🤖 AI Summary
Existing core-periphery (CP) detection algorithms suffer from low computational efficiency and insufficient accuracy. To address this, we propose a greedy optimization algorithm based on label switching—the first application of such a strategy to CP detection. By mathematically reformulating the CP metric function, our method enables efficient local-optimal solutions. We theoretically establish its convergence and stability, guaranteeing solution quality of at least 90% of the global optimum, while significantly reducing time complexity.
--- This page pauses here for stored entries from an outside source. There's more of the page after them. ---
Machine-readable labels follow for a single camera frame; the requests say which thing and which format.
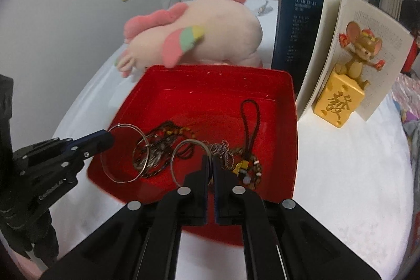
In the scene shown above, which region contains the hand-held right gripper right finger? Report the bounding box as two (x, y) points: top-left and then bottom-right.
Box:
(213, 157), (381, 280)

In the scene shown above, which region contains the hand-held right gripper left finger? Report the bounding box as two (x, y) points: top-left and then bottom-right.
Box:
(41, 155), (211, 280)

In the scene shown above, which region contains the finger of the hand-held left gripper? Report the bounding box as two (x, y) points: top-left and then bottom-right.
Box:
(14, 130), (115, 163)
(19, 141), (115, 188)

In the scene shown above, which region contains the silver bangle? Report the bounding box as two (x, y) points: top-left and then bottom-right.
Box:
(170, 139), (214, 189)
(100, 124), (152, 184)

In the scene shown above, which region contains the cord charm with white bead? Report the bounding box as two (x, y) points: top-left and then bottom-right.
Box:
(232, 149), (264, 187)

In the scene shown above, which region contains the silver chain ornament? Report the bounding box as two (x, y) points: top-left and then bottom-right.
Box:
(206, 140), (237, 170)

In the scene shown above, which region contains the black cord necklace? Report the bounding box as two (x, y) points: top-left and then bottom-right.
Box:
(133, 121), (198, 177)

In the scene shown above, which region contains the dark braided cord loop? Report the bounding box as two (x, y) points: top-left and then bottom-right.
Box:
(240, 100), (262, 150)

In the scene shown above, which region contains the red plastic box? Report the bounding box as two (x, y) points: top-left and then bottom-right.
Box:
(86, 65), (298, 246)

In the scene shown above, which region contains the person's left forearm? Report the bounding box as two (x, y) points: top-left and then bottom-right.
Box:
(13, 254), (45, 277)

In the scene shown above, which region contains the white patterned cloth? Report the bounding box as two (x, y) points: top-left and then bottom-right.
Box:
(10, 0), (414, 280)

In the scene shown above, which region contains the mouse figurine on gold block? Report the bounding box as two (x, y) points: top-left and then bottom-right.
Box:
(312, 20), (386, 129)

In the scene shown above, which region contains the pink plush toy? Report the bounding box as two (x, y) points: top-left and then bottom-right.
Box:
(115, 0), (263, 79)

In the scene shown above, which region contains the open book dark blue cover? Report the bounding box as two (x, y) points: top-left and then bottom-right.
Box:
(270, 0), (415, 122)

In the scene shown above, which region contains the small grey object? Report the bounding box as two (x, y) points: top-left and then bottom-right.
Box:
(257, 0), (275, 17)

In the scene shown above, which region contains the colourful printed cloth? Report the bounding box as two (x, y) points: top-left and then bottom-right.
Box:
(395, 73), (420, 153)

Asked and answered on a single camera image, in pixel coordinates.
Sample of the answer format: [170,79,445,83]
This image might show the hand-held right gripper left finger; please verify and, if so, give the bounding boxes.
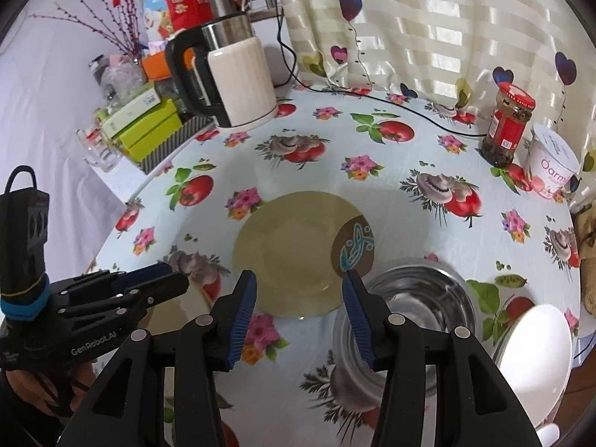
[56,269,258,447]

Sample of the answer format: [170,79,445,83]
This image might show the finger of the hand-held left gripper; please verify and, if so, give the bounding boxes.
[51,262,174,308]
[56,272,189,332]

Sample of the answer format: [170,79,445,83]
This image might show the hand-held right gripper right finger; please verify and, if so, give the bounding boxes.
[341,270,543,447]

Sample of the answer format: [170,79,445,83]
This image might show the stainless steel bowl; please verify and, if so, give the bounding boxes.
[333,263,479,406]

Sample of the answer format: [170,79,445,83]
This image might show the yellow-green patterned plate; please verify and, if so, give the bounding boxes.
[232,191,375,320]

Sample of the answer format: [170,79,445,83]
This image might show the white ceramic bowl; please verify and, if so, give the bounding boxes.
[494,305,573,429]
[535,421,562,447]

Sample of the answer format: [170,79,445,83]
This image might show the person's left hand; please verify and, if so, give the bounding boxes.
[0,367,89,422]

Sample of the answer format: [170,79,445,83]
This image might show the glass mug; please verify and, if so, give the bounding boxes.
[76,126,124,173]

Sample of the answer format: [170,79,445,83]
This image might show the striped tray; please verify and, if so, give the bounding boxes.
[135,114,216,176]

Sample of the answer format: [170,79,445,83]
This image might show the fruit printed tablecloth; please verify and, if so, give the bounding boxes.
[86,81,584,447]

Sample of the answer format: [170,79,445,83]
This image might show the white and green box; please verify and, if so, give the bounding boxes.
[100,88,162,126]

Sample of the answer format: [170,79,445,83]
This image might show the clear plastic bag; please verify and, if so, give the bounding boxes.
[90,53,146,103]

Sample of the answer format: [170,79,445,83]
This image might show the orange box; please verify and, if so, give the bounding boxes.
[141,49,194,82]

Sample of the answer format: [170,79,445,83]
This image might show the white electric kettle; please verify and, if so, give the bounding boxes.
[166,13,280,130]

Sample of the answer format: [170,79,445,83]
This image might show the brown cloth bag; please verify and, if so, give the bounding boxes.
[573,205,596,271]

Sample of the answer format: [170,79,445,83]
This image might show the red lid sauce jar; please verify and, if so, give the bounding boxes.
[479,81,537,168]

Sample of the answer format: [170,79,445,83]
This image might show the white yogurt cup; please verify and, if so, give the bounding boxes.
[524,123,582,202]

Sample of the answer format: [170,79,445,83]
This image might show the red flower branches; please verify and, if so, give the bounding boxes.
[28,0,146,59]

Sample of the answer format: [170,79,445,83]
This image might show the colourful cartoon carton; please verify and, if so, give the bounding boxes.
[139,0,180,42]

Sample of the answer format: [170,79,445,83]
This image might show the heart printed striped curtain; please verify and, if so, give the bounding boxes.
[265,0,596,201]

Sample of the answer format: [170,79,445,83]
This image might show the black power cable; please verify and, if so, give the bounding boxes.
[275,0,487,139]

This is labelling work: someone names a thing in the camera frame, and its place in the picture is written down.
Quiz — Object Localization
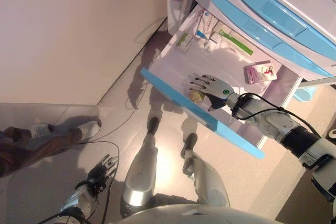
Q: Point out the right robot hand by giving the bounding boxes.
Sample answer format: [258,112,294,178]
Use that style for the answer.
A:
[187,73,236,112]

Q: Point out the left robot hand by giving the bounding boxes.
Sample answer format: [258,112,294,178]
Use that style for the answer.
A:
[86,154,119,190]

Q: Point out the small yellow round object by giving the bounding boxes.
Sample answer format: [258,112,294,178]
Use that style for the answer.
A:
[188,88,206,103]

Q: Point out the pink medicine box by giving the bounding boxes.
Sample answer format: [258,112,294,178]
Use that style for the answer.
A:
[243,61,278,86]

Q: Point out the grey person shoe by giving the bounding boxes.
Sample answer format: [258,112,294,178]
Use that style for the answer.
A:
[28,123,51,138]
[78,120,101,138]

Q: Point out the small white blue box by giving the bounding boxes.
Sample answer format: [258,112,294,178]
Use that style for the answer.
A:
[207,30,223,48]

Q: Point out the long green white box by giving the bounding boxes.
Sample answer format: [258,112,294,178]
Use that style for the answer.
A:
[216,25,255,57]

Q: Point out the small green white box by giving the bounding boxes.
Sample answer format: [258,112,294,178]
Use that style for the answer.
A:
[175,33,195,52]

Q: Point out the large white blue box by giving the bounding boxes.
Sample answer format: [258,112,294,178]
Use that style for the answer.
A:
[196,9,220,39]

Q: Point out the person brown trousers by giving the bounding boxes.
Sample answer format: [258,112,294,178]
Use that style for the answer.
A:
[0,122,83,178]

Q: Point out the waste bin blue lid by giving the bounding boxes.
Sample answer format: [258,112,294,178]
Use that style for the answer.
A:
[293,86,320,103]

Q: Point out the white side bin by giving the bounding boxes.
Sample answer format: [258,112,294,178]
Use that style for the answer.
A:
[164,0,196,36]

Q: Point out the grey robot torso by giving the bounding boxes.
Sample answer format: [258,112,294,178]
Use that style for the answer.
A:
[115,202,276,224]

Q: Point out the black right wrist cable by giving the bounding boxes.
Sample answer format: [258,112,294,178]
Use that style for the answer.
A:
[232,92,322,137]

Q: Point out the thin floor cable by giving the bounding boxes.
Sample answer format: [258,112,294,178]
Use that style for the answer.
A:
[75,87,140,146]

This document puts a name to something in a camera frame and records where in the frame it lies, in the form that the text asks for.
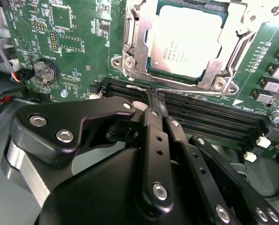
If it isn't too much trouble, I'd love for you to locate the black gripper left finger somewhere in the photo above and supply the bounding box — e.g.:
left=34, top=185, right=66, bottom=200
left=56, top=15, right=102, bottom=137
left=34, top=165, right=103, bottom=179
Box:
left=0, top=90, right=176, bottom=218

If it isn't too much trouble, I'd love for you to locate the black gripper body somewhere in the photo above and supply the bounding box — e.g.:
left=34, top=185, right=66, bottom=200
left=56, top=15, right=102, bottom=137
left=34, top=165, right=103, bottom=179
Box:
left=35, top=146, right=216, bottom=225

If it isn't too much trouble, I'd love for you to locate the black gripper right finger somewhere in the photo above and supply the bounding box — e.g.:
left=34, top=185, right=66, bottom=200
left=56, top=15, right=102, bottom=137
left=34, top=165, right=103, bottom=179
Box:
left=154, top=91, right=279, bottom=225

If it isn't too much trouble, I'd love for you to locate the metal locking lever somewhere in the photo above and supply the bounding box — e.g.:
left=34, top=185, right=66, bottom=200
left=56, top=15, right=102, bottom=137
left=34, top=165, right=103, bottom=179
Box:
left=126, top=84, right=224, bottom=97

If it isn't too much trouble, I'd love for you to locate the silver CPU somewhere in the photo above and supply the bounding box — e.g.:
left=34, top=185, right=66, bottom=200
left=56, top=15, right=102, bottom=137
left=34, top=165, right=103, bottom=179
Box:
left=146, top=4, right=229, bottom=79

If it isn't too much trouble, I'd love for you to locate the metal socket cover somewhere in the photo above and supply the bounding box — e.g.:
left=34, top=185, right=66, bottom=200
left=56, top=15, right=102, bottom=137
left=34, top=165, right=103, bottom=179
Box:
left=130, top=0, right=257, bottom=89
On synthetic networks, our approach surpasses state-of-the-art methods in both classification accuracy and runtime efficiency. On real-world networks, it achieves speedups of nearly 400× over the current fastest algorithm. The method demonstrates high accuracy, strong robustness against structural perturbations, and excellent scalability—establishing a novel paradigm for large-scale CP analysis in complex networks.
📝 Abstract
Core-periphery (CP) structure is frequently observed in networks where the nodes form two distinct groups: a small, densely interconnected core and a sparse periphery. Borgatti and Everett (2000) proposed one of the most popular methods to identify and quantify CP structure by comparing the observed network with an ``ideal'' CP structure. While this metric has been widely used, an improved algorithm is still needed. In this work, we detail a greedy, label-switching algorithm to identify CP structure that is both fast and accurate. By leveraging a mathematical reformulation of the CP metric, our proposed heuristic offers an order-of-magnitude improvement on the number of operations compared to a naive implementation. We prove that the algorithm converges to a local minimum while consistently yielding solutions within 90% of the global optimum on small toy networks. On synthetic networks, our algorithm exhibits superior classification accuracies and run-times compared to a popular competing method, and the analysis of real-world networks shows that the proposed method can be nearly 400 times faster than the competition.